USA Today reports that the Clinton Library is holding on to hundreds of pages of documents requested by various parties, including the Obama and McCain campaigns about President Clinton's pardons.

What are the archivists hiding? Why do the Clintons not want their record to be in the public domain? This isn't the first time the Clintons have sought to limit the release of documents from Bill's presidency.
Federal archivists at the Clinton Presidential Library are blocking the release of hundreds of pages of White House papers on pardons that the former president approved, including clemency for fugitive commodities trader Marc Rich.

That archivists’ decision, based on guidance provided by Bill Clinton that restricts the disclosure of advice he received from aides, prevents public scrutiny of documents that would shed light on how he decided which pardons to approve from among hundreds of requests.

Clinton’s legal agent declined the option of reviewing and releasing the documents that were withheld, said the archivists, who work for the federal government, not the Clintons.

The decision to withhold much of the requested material could provide fodder for critics who say that the former president and his wife, Sen. Hillary Rodham Clinton, now seeking the Democratic presidential nomination, have been unwilling to fully release documents to public scrutiny.

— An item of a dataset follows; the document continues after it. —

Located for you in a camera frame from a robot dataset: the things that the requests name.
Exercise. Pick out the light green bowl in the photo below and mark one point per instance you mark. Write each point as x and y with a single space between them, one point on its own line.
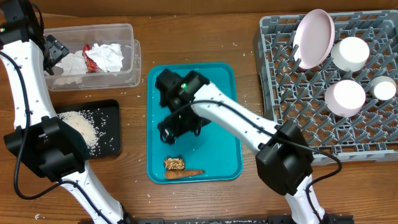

Officials with the presidential campaign of Sen. Barack Obama, D-Ill., criticized Sen. Clinton this week for not doing more to see that records from her husband’s administration are made public. “She’s been reluctant to disclose information,” Obama’s chief strategist David Axelrod told reporters in a conference call where he specifically cited the slow release records from the Clinton library. “If she’s not willing to be open with (voters) on these issues now, why would she be open as president.”
From the way they're ducking and covering, you'd think that the Clintons had something to hide.

The fact is that the pardons are rich fodder for pundits and opponents, because so many of the pardons had a foul stench to them. Marc Rich got a pardon, despite the Department of Justice opposing one, all because Rich's wife was a big donor.

Others got pardons because Clinton family members benefited.